_What the task requires:_
From the listing below, copy only the lines running from the line that contains "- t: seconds" to the line that contains "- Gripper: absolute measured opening", both included.
--
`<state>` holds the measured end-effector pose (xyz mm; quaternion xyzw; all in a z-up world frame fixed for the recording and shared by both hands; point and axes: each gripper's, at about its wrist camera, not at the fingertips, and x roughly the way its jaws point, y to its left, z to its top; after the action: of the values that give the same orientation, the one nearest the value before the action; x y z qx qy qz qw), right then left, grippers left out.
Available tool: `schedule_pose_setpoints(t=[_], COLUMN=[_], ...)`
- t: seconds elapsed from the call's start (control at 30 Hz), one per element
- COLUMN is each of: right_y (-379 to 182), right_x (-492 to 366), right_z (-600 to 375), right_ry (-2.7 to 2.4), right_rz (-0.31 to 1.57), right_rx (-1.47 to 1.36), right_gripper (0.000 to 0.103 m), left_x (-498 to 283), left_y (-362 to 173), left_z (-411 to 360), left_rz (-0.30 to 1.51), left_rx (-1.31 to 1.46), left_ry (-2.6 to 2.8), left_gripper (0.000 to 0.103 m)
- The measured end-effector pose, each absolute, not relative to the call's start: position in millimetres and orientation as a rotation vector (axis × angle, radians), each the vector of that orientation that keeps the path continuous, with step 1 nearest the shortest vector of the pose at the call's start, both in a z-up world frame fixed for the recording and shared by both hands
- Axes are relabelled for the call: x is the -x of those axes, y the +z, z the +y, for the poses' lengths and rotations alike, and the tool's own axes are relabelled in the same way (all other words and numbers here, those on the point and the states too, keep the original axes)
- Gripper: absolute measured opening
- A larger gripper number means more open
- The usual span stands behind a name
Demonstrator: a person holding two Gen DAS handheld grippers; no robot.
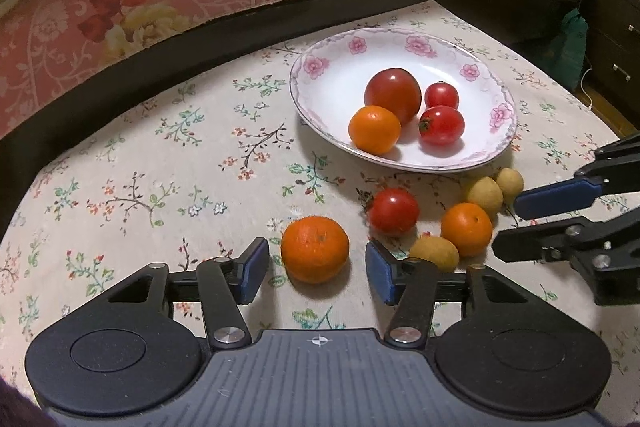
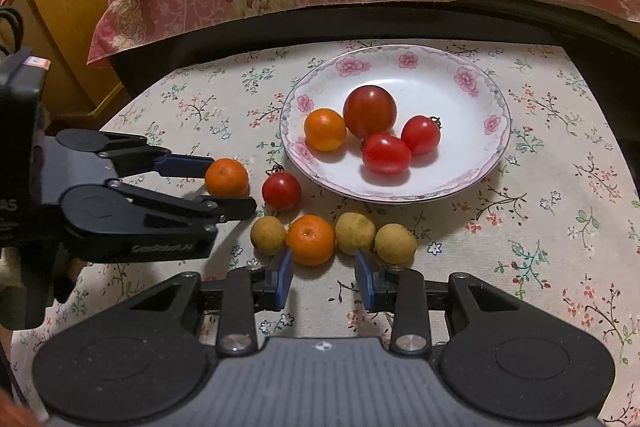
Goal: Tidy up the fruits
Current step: 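Grasp an orange tangerine with the left tool while the right tool reaches toward the small fruits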
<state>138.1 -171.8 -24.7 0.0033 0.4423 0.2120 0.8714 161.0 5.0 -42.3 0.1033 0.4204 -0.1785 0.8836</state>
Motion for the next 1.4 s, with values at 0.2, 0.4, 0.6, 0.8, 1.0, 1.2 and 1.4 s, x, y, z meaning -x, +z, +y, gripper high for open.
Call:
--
_Answer for this exercise:_
- t: seconds elapsed from the call's start (control at 30 Hz), one per element
- COLUMN is each of: right_y (-379 to 182), right_x (-492 to 366), right_z (-600 to 375), right_ry (-2.7 to 2.4), right_rz (-0.31 to 1.57), right_rx (-1.47 to 1.36), right_gripper (0.000 to 0.103 m), left_x (-498 to 283), left_y (-362 to 173), left_z (-411 to 360), left_rz (-0.30 to 1.51), left_rx (-1.31 to 1.46), left_ry (-2.6 to 2.8), left_gripper (0.000 to 0.103 m)
- The measured end-effector pose, each absolute, not relative to the call's start: position in millimetres and orientation as a rotation vector (axis × angle, radians), each the vector of that orientation that keeps the path continuous, with step 1 nearest the shortest vector of the pose at the call's start, both in a z-up world frame fixed for the recording and shared by both hands
- Axes are relabelled for the call: x is the -x of those axes, y the +z, z the +y, for the poses' lengths and rotations alike, and the tool's own axes are relabelled in the same way (all other words and numbers here, those on the point and the states too, keep the original axes)
- Gripper: absolute measured opening

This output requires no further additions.